March 6, 2017 at 12:07Building a cache with efficient multi-threaded access
Hello! My name is Pasha Matlashov. I am the Director of Game Server Development Department at the Plarium gaming company.
Today, as an example of our projects, I will talk about the features of caching, pitfalls and how to get around them.
Background
Our servers process 8500 requests per second and store information about 200 million users. To ensure effective linear scaling, we use user segmentation (it is also sharding). The process of distributing new users occurs according to a simple balancing rule: a new user falls into the least “populated” segment. Such segmentation is static, which provides ease of development. Additionally, to simplify the architecture, there is a rule: user data can only be edited on the segment on which it is stored. This eliminates the need to think about issues such as distributed locks and transactions. Within the server, the user is called a game entity.
Data lock
To regulate flows and correctly edit data, you can follow the principle of optimistic or pessimistic blocking.
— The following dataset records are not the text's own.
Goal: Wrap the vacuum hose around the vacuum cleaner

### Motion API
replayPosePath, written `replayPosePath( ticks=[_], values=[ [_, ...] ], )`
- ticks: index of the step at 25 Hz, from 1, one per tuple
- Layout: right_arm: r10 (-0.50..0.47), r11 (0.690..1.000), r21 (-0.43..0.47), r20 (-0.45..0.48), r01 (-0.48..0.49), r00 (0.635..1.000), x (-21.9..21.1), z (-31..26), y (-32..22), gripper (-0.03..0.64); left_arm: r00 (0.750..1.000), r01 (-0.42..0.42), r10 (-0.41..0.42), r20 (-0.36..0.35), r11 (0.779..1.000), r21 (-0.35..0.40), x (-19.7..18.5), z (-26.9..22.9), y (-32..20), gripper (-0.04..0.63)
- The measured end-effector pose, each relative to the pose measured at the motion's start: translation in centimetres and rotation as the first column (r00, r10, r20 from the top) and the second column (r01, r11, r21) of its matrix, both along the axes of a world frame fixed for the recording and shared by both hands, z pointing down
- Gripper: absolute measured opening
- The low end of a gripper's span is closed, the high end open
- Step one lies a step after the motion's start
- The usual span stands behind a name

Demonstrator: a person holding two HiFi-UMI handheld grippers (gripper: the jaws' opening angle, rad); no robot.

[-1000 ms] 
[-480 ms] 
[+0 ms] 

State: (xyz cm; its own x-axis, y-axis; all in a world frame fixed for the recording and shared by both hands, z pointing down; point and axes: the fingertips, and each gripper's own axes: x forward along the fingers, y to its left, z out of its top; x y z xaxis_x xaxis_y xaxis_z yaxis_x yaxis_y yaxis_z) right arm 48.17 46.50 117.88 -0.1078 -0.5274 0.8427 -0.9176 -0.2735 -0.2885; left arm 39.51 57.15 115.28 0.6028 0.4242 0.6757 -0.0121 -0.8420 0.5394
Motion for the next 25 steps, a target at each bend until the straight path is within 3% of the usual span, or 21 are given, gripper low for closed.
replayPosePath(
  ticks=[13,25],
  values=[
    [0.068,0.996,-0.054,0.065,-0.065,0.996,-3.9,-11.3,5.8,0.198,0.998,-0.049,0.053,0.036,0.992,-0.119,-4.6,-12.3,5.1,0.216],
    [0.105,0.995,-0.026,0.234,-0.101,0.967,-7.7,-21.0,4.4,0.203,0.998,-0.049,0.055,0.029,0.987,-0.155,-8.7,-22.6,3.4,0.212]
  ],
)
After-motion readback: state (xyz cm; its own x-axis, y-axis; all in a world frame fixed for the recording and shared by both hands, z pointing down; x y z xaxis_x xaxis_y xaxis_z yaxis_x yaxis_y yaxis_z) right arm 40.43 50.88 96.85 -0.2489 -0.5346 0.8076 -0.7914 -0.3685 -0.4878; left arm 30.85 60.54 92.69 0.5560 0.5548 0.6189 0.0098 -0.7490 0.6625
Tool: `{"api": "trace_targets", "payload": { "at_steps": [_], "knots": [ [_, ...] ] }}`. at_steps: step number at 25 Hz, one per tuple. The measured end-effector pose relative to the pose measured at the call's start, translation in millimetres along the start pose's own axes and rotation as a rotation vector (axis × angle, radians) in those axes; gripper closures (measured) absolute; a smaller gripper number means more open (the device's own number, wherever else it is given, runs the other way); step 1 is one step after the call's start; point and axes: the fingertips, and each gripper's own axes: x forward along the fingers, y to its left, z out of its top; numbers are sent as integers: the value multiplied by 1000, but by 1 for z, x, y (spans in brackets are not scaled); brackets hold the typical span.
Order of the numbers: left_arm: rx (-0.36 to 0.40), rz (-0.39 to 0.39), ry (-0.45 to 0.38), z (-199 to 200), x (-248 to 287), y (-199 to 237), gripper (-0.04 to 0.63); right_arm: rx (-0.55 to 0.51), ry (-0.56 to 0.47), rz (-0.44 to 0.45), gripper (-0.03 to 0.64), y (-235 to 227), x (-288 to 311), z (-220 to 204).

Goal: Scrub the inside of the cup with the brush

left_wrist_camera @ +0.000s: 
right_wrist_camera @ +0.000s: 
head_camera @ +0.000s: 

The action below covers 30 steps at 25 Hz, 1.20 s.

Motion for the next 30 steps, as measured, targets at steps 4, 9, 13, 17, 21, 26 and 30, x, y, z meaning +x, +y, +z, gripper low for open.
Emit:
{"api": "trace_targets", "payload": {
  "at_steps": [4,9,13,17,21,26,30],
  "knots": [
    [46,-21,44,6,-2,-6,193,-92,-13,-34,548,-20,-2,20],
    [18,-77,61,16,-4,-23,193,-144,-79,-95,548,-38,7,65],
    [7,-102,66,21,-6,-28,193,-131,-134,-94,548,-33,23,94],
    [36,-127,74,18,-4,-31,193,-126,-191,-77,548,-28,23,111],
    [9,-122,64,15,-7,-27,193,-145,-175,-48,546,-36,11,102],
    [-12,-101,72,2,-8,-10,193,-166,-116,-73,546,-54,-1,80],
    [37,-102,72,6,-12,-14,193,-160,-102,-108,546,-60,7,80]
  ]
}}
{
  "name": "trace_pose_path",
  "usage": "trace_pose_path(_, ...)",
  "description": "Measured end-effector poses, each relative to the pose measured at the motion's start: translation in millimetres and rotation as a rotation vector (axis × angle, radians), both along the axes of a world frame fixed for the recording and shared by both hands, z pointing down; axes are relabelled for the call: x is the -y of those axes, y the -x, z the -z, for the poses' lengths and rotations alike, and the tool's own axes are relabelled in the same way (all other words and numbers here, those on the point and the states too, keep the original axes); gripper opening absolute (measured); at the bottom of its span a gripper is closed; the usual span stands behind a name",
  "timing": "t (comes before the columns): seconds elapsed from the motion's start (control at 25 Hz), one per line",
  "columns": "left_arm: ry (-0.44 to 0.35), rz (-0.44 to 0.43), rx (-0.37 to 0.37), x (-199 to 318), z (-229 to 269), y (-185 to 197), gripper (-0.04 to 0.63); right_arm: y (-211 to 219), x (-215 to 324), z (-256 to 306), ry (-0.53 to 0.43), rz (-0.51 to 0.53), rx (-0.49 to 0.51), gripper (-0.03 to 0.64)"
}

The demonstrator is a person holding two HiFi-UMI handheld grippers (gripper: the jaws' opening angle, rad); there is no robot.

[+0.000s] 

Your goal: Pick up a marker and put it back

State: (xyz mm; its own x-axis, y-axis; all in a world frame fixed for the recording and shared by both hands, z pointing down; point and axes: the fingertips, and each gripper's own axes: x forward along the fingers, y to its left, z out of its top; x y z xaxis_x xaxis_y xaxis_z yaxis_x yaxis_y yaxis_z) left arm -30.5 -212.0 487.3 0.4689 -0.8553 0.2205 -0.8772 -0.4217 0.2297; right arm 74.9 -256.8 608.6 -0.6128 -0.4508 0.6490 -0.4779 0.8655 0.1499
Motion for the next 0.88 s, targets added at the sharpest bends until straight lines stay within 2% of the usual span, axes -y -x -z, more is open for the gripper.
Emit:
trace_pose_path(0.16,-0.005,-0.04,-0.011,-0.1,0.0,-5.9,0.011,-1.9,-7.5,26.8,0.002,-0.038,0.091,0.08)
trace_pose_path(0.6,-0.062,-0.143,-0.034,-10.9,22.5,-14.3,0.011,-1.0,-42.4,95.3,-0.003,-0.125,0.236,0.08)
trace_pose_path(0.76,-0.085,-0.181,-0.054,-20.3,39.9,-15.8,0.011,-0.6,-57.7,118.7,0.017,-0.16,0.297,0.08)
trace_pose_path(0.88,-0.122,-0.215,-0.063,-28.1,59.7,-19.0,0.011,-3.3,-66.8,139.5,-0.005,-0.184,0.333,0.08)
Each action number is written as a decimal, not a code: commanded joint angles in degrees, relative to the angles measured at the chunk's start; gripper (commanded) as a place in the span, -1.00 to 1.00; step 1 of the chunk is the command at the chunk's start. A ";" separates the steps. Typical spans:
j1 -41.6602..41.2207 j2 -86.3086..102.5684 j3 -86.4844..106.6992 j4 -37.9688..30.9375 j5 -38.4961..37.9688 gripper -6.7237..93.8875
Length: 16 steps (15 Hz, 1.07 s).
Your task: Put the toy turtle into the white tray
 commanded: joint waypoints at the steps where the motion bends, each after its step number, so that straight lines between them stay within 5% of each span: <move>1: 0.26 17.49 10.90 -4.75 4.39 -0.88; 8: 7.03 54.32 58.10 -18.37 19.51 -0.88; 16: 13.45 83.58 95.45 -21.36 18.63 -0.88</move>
Using optimistic locking does not guarantee that until the end of the transaction, parallel entities / threads / requests will not modify the data. To minimize the number of readings of data before editing, we remember the version of the game entity. When the changed data is saved to the database, we additionally save the value of the old version.
There is a minus in this approach: situations may arise when a game entity will have to be read out repeatedly due to a large amount of interaction.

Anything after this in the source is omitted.